UV Lamp Safety


Ultraviolet wavelengths of light are present in sunlight. They are the wavelengths that can cause sunburn. UV lamps produce the same wavelengths of light along with shortwave UV wavelengths that are blocked by the ozone layer of Earth’s atmosphere.

Small UV lamps with just a few watts of power are safe for short periods of use. The user should not look into the lamp, shine the lamp directly onto the skin, or shine the lamp towards the face of a person or pet. Looking into the lamp can cause serious eye injury. Shining a UV lamp onto your skin can cause “sunburn.”

Eye protection should be worn when using any UV lamp. Inexpensive UV blocking glasses, UV blocking safety glasses, or UV blocking prescription glasses provide adequate protection when using a low-voltage ultraviolet lamp for short periods of time for specimen examination.

The safety procedures of UV lamps used for fluorescent mineral studies should not be confused with those provided with the “blacklights” sold at party and novelty stores. “Blacklights” emit low-intensity longwave UV radiation. The shortwave UV radiation produced by a mineral study lamp contains the wavelengths associated with sunburn and eye injury. This is why mineral study lamps should be used with eye protection and handled more carefully than “blacklights.”

UV lamps used to illuminate large mineral displays or used for outdoor field work have much higher voltages than the small UV lamps used for specimen examination by students. Eye protection and clothing that covers the arms, legs, feet and hands should be worn when using a high-voltage lamp.

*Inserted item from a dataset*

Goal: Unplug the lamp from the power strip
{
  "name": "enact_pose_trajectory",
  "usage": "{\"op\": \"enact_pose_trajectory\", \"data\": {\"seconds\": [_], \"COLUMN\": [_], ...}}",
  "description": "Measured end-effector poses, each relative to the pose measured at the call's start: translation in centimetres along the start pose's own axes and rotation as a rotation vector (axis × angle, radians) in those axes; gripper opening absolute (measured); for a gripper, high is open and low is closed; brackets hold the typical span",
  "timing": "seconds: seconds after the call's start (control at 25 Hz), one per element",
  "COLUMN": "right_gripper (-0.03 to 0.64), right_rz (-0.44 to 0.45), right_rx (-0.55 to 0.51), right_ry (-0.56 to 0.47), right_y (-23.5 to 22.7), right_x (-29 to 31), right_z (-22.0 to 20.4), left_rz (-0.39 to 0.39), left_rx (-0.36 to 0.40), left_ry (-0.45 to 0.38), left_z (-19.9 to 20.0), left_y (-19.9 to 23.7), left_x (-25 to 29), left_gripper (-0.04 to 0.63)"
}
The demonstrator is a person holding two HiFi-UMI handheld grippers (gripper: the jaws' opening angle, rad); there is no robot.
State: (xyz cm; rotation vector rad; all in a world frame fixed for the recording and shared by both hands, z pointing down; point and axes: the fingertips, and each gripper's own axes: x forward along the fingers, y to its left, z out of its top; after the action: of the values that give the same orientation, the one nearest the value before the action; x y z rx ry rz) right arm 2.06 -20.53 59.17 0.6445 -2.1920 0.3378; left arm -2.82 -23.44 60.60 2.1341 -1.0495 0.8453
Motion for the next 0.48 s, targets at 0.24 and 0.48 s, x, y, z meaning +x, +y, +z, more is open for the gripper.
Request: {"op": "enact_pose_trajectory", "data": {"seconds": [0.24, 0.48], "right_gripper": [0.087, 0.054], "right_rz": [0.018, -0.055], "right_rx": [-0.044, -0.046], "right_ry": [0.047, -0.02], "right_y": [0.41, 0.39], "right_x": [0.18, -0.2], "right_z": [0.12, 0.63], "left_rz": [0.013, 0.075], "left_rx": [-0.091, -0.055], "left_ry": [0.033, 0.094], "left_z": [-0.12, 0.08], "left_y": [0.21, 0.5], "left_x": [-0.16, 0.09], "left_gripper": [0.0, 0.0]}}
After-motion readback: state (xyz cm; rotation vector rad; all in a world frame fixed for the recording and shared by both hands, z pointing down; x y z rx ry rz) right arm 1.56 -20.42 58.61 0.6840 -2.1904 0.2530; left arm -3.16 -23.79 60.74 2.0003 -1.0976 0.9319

fluorescent spodumene (kunzite)
Fluorescent spodumene: This spodumene (gem-variety kunzite) provides at least three important lessons in mineral fluorescence. All three photos show the same scatter of specimens. The top is in normal light, the center is in shortwave ultraviolet, and the bottom is in longwave ultraviolet. Lessons: 1) a single mineral can fluoresce with different colors; 2) the fluorescence can be different colors under shortwave and longwave light; and, 3) some specimens of a mineral will not fluoresce.